According to her family, Powers had very poor eyesight and wouldn’t have been able to get around without her glasses.

That information has led investigators to the conclusion that foul play is “highly likely.” Filter said there’s a couple of people who police suspect may have been involved in her disappearance, but there has not yet been enough evidence to move forward with charges.

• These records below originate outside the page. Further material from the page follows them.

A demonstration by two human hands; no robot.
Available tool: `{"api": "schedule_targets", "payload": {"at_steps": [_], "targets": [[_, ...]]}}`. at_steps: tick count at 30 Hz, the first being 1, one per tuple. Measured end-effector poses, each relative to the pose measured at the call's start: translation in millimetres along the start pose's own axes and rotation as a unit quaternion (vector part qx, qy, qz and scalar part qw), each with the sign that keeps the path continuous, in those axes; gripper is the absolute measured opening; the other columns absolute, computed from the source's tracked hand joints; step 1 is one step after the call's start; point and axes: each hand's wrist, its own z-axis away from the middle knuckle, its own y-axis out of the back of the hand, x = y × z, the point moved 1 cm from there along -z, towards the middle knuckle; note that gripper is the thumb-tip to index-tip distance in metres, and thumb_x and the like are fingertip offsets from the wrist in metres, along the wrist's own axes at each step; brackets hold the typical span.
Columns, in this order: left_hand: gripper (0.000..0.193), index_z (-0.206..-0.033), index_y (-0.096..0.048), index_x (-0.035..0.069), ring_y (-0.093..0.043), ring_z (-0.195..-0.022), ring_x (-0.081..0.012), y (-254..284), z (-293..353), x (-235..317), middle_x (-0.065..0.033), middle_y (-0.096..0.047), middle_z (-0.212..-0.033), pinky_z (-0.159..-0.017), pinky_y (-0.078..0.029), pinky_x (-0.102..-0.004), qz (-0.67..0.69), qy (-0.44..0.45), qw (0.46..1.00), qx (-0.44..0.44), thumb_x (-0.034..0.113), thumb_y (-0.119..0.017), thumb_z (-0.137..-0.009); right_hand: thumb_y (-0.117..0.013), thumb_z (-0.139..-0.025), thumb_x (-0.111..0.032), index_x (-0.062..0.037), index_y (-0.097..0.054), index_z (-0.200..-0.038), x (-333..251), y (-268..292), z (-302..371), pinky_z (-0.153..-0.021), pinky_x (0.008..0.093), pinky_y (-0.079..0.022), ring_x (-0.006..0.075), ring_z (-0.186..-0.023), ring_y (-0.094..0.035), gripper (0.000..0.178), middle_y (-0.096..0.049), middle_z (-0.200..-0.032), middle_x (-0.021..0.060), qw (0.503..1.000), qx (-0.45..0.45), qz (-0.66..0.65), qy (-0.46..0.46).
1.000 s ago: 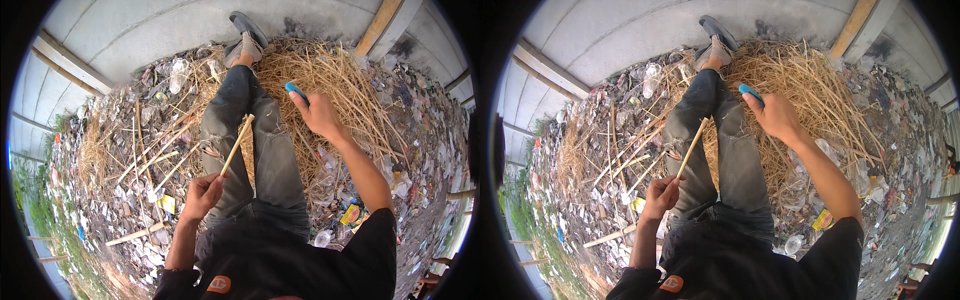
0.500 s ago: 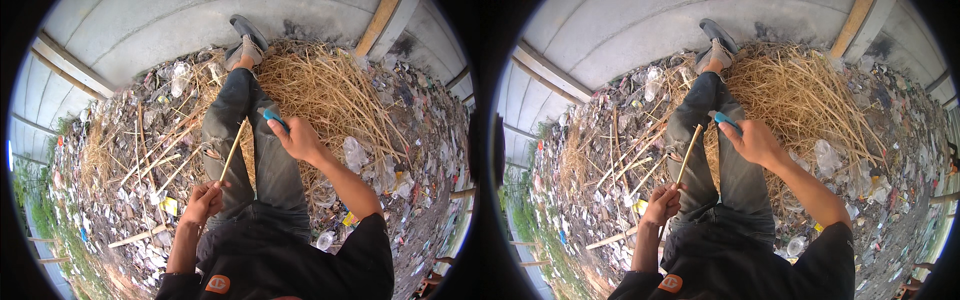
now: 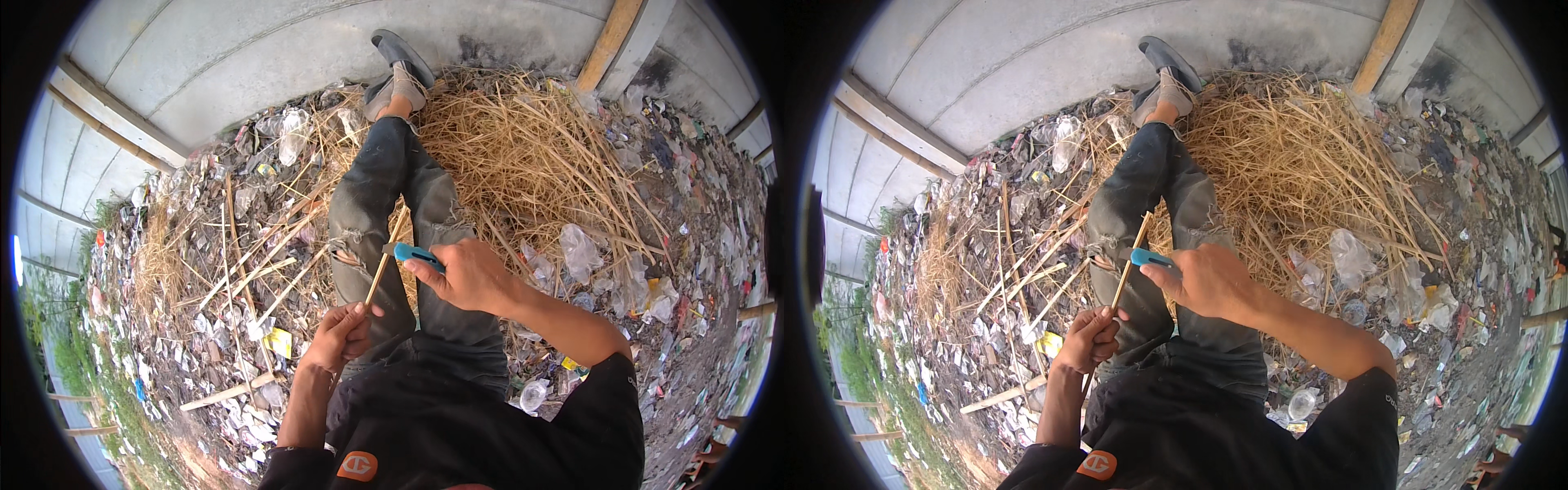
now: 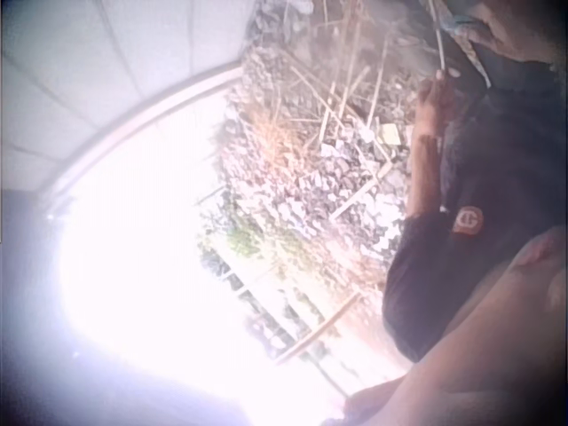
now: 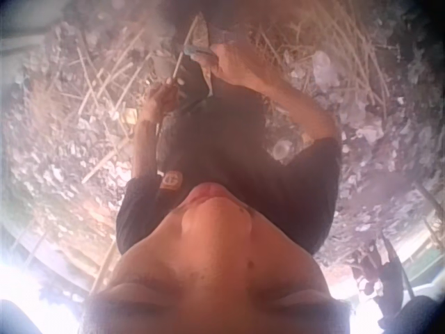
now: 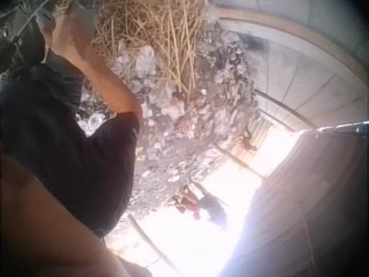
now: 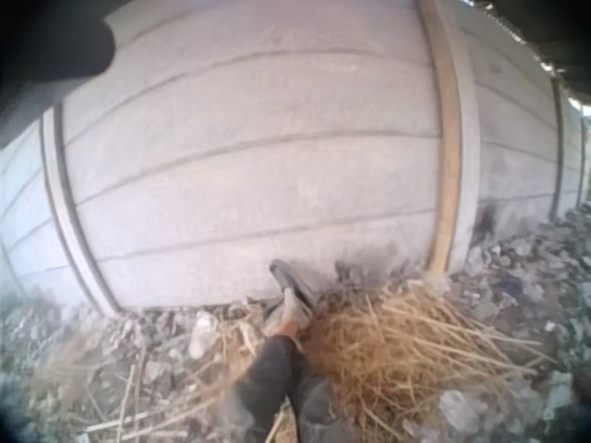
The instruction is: The person sits on a stool in a cluttered area and uses a utility knife to sharpen the end of a thin wooden stick. They hold the stick with one hand and scrape the blade along the wood to create a point, occasionally adjusting their grip and the stick's position.
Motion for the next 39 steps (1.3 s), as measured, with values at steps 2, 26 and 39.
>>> {"api": "schedule_targets", "payload": {"at_steps": [2, 26, 39], "targets": [[0.034, -0.112, -0.062, 0.000, -0.021, -0.044, -0.0022, -4, 2, 4, 0.0085, -0.026, -0.060, -0.038, -0.015, -0.0215, 0.010, -0.001, 1.000, -0.017, 0.030, -0.046, -0.109, -0.048, -0.101, -0.057, 0.0018, -0.065, -0.070, 9, -15, 2, -0.048, 0.0471, -0.047, 0.0389, -0.051, -0.063, 0.069, -0.056, -0.050, 0.0198, 1.000, -0.012, -0.016, 0.009], [0.039, -0.114, -0.064, -0.006, -0.030, -0.046, -0.0027, 8, 26, -3, 0.0071, -0.035, -0.056, -0.043, -0.021, -0.0233, -0.183, -0.089, 0.976, 0.073, 0.030, -0.053, -0.106, -0.047, -0.102, -0.058, -0.0001, -0.057, -0.057, 95, 31, -19, -0.043, 0.0425, -0.037, 0.0275, -0.039, -0.045, 0.074, -0.041, -0.042, 0.0116, 0.982, 0.136, -0.037, -0.124], [0.028, -0.120, -0.071, 0.000, -0.052, -0.057, -0.0049, -24, 7, 9, 0.0001, -0.059, -0.062, -0.054, -0.043, -0.0251, -0.429, -0.225, 0.839, 0.250, 0.017, -0.065, -0.099, -0.051, -0.099, -0.060, -0.0005, -0.065, -0.065, 40, -15, -35, -0.049, 0.0476, -0.047, 0.0395, -0.052, -0.062, 0.070, -0.057, -0.052, 0.0193, 0.996, 0.073, 0.040, -0.032]]}}
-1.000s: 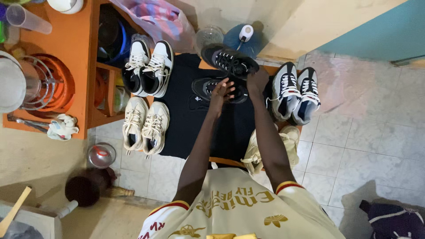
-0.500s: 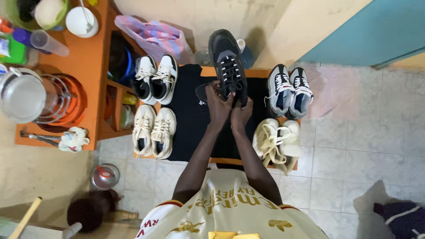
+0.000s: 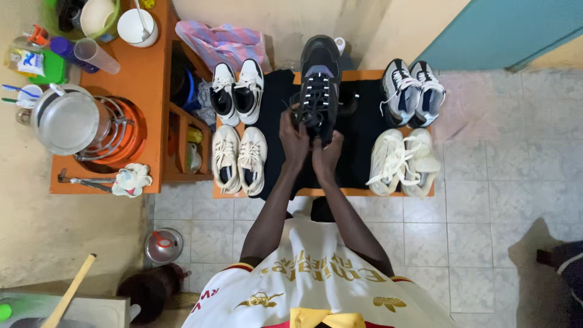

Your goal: The person unlaces a black sneaker by pulling the laces out of the eyelets, then re-laces it by threading the laces back through the eyelets and tying a knot. The person then picks up a white sneaker and begins to unlace it.

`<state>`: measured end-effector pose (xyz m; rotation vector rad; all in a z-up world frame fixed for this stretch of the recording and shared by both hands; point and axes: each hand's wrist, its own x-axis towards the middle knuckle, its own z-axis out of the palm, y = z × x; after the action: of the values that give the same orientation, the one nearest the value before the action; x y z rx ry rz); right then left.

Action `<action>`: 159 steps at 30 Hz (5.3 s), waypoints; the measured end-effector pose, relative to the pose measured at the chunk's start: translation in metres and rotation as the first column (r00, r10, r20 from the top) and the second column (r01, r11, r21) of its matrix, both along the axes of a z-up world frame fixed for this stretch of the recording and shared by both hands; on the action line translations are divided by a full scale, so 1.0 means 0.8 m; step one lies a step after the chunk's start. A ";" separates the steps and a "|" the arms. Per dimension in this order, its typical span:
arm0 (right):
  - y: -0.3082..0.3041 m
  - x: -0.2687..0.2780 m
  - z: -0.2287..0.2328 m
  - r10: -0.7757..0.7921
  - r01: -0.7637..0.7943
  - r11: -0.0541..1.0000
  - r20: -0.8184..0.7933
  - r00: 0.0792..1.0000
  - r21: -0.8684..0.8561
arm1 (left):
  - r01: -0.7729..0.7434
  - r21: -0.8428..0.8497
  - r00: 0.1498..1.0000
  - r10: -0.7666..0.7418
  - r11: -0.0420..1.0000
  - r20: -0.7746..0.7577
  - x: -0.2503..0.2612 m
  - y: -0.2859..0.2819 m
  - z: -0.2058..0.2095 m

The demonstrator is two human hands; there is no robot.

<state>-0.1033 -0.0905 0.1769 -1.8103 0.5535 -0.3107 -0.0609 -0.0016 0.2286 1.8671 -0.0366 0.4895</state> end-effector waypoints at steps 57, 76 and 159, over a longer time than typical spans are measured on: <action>-0.100 -0.023 0.082 0.316 -0.250 0.926 0.218 0.923 -0.282 | -0.032 -0.979 0.875 -0.467 0.204 -0.126 0.045 -0.031 -0.089; -0.076 -0.003 0.127 0.378 -0.272 0.914 0.383 0.843 -0.302 | -0.023 -0.984 0.879 -0.465 0.179 -0.105 0.031 -0.033 -0.057; -0.165 0.012 0.185 0.705 -0.759 0.646 0.315 0.636 0.086 | 0.066 -0.956 0.893 -0.445 0.286 -0.072 0.036 -0.026 -0.035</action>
<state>-0.0937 -0.2224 0.3250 -1.5987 -0.3626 0.0931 -0.0319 -0.0220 0.2003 0.6707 0.1473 -0.1040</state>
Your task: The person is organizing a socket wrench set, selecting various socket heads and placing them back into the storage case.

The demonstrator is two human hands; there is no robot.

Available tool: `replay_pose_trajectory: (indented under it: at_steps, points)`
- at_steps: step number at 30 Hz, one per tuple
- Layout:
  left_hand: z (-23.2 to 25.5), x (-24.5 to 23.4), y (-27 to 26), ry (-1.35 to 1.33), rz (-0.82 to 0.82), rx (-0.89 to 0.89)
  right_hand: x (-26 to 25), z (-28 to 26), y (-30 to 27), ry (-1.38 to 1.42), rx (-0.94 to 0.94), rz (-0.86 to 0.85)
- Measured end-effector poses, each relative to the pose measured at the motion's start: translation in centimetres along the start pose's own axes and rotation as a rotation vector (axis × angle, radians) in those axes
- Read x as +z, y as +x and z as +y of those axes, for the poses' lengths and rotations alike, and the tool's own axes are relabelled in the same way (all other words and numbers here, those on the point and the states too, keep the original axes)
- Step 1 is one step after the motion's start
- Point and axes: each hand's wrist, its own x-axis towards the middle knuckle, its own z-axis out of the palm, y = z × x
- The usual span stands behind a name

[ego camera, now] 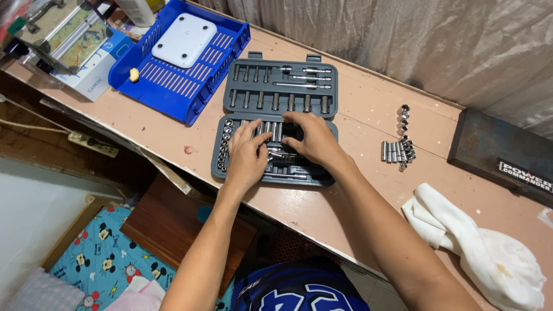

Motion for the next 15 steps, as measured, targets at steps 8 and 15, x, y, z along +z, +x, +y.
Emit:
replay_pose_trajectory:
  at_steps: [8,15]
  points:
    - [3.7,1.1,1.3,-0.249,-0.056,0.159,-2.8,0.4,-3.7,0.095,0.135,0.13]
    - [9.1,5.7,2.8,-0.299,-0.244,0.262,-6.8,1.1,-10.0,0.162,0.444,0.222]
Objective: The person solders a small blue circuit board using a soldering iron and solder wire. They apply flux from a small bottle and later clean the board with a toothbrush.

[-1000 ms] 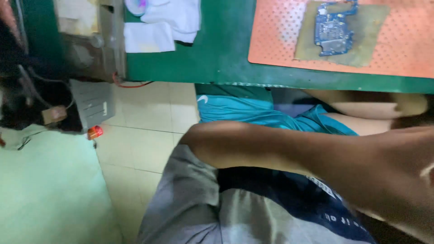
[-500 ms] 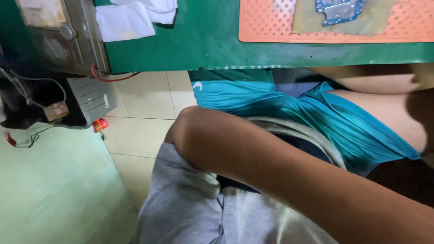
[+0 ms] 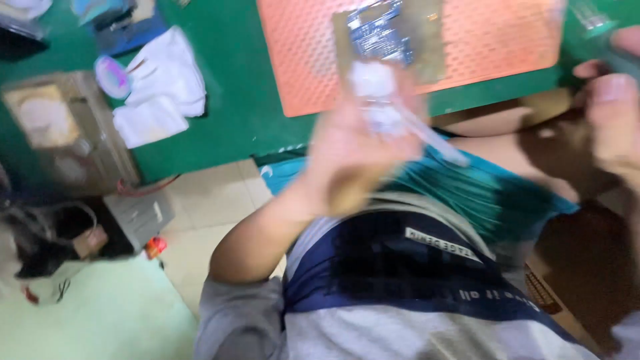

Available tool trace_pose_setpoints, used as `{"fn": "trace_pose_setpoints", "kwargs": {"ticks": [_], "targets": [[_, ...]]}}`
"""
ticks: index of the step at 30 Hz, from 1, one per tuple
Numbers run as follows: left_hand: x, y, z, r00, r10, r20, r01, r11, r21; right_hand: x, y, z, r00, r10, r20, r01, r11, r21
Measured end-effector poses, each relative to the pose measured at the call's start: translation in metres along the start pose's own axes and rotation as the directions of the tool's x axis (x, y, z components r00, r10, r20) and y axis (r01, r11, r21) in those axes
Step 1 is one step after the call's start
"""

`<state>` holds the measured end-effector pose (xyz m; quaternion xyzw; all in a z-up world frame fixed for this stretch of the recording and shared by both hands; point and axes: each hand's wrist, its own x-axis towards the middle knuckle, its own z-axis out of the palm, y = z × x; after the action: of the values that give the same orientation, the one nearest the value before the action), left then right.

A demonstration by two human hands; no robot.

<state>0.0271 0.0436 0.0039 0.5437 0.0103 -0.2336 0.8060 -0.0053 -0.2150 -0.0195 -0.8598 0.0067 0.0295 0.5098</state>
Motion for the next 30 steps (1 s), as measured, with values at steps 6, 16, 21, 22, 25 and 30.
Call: {"fn": "trace_pose_setpoints", "kwargs": {"ticks": [6, 16, 21, 22, 25, 30], "targets": [[0.015, 0.032, -0.041, 0.887, 0.445, -0.124, -0.425, 0.891, 0.157, 0.013, 0.007, -0.018, 0.889, -0.457, 0.021, 0.445, 0.852, -0.276], [0.028, 0.023, -0.051, 0.816, 0.56, -0.147, -0.525, 0.823, 0.218, 0.011, -0.014, -0.011, 0.891, -0.453, 0.024, 0.416, 0.794, -0.443], [0.029, 0.022, -0.051, 0.767, 0.603, -0.219, -0.538, 0.791, 0.292, 0.021, -0.006, -0.006, 0.82, -0.571, 0.047, 0.53, 0.727, -0.437], [0.029, 0.021, -0.052, 0.767, 0.603, -0.22, -0.539, 0.791, 0.288, 0.022, -0.006, -0.005, 0.82, -0.57, 0.049, 0.53, 0.725, -0.44], [0.028, 0.019, -0.054, 0.764, 0.598, -0.241, -0.546, 0.799, 0.254, 0.025, -0.007, -0.002, 0.823, -0.568, 0.015, 0.526, 0.751, -0.4], [0.028, 0.02, -0.055, 0.771, 0.592, -0.233, -0.532, 0.801, 0.273, 0.03, -0.01, 0.004, 0.804, -0.594, -0.01, 0.553, 0.754, -0.356]]}}
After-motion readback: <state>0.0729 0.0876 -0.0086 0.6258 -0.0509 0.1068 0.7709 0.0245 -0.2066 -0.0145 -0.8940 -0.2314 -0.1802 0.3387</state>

Police looking for more info from friends, coworkers

“Probably one of the biggest things that we’re looking at now looking at this case 40 some years later is there isn’t a whole lot of information that appeared to have been obtained from people that knew her back then,” Filter said.

Most known information has been provided by her family, but police believe some of Powers’ former coworkers or close friends may know more details that could help them bring her back home. Many would now be around 60 to 70 years old.

“The people that would’ve been close to her and maybe known some things about her, things that you don’t always share with your family; or you might confide in a really close friend; or might talk about with coworkers, that’s the kind of information that we really don’t have,” Filter said.

‘They missed out on having a mom’

Powers has been described as a reliable employee and devoted parent who was very close to her two children and family. At the time of her disappearance, Powers was about 5-feet 4-inches tall, weighed about 110 pounds and had black hair and brown eyes. She would be 70 years old today.

“Her daughters were very young and unfortunately they didn’t really get to know their mother all that well,” Filter said. “So, they missed out on having a mom most of their life and I think if we could at least find out what happened to her and maybe bring her home to her daughters that would at least help give them some peace.”

UNSOLVED TENNESSEE: Find more of the state’s cold cases, missing persons, and other mysteries

Anyone with information regarding the case is asked to contact the Metro Nashville Police Department’s Cold Case Unit at 615-862-7329. Anonymous tips can also be shared by calling the police department’s Crime Stoppers Division at 615-74-CRIME (615-742-7463).

“We welcome any tips at all, even if you don’t think it’s important, we would appreciate a phone call,” Filter said. “Because sometimes things that other people don’t think would be all that important end up being a big deal to us.”